Ajaka: When they asked me that, I told them that you have to understand what it means to be a gallant for you and what it means to be one for me. Because For me, the heartthrob is the complex construction of a character, being given the title of heartthrob can never weigh on me. because that shell is not me. I know how to play the tricks to woo in any case. It is not a minor construction, it is minor if it is just pure appearance.

News: This year, because of those things of fate, of the three most successful films, two had his presence, “Extortion” and “Almost Dead.” Fernán Mirás directed you in the latter, does the fact that he is also an actor influence?

Ajaka: I told that to those at HBO, I’m going to look for you as a press agent! (laughs) The truth is that it doesn’t matter if the director is an actor, what interested me was to meet Fernán and I gave myself the pleasure. He is a great person. Stop, I told you that it doesn’t influence… and then a little bit yes, on the other hand it is a story that repeats itself in cinema with people like Orson Welles or Chaplin. Basically a director needs skill to surf that wave that is a film and in Argentina it is not so easy, it is reserved for a few like Adrián Caetano, Ariel Winograd or Daniel Burman, for example, people who repeatedly make films. An actor deals with his own neuroses and if I get scared of mine, imagine if poor Fernán had to enter our heads (laughs). A director has an imaginary with which he compares all the time, I am a theater maker, I act, I write, I direct. A film director, whether a colleague or not, contains in some way, but in cinema the real dialogue is between the actor and the camera.

News: And now another actor directs it in “Made in Lanús”. What motivated you to agree to do this work that is almost a classic?

Ajaka: Yes, Luis Brandoni no less, another man of theater.
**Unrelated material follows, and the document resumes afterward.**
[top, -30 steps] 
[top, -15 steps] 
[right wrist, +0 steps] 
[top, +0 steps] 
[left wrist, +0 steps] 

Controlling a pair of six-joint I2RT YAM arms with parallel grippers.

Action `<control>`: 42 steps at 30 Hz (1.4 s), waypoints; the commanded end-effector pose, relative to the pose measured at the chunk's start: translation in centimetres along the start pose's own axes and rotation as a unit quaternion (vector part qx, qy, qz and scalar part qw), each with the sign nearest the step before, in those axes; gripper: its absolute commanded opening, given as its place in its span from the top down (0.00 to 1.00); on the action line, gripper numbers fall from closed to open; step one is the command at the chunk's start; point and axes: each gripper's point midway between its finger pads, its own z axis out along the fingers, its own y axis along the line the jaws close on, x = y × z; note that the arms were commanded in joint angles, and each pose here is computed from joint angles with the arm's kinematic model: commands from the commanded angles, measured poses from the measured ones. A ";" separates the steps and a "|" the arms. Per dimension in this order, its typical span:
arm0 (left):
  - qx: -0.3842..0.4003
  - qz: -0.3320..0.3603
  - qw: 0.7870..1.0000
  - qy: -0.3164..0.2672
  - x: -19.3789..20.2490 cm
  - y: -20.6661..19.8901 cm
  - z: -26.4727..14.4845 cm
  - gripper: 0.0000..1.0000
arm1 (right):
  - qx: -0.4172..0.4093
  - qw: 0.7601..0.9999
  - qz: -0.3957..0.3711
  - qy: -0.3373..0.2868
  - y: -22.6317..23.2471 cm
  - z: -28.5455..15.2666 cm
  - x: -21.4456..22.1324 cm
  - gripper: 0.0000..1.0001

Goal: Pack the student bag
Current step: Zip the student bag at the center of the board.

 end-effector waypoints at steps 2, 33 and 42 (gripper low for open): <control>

I’m good at making iconic works of the national theater it seems (laughs). I was in “Juan Moreira” and “El gran deschave”, I like to put the flesh on those characters. Being able to meet Beto Brandoni, so admired by my parents, weighed when I decided to make “Made in Lanús”, it had a symbolic meaning.

News: Why after so long has “Made in Lanús” not lost its validity, is Argentine history repeating itself?

Ajaka: The essence of the plot of “Made in Lanús” resonates a lot, this idea of ​​going or staying, of deciding to return or not, is something that is still very present today. Although we make the original text, without any modification, certain themes are always the same. There is an idea since 2001 that whoever leaves is a lively person and whoever stays is an idiot, before that was the other way around. Why leave this country? Brandoni told me that everyone is right, those who leave and those who stay. I also like to think of it as whoever is free from that should cast the first stone, we are all right and to blame.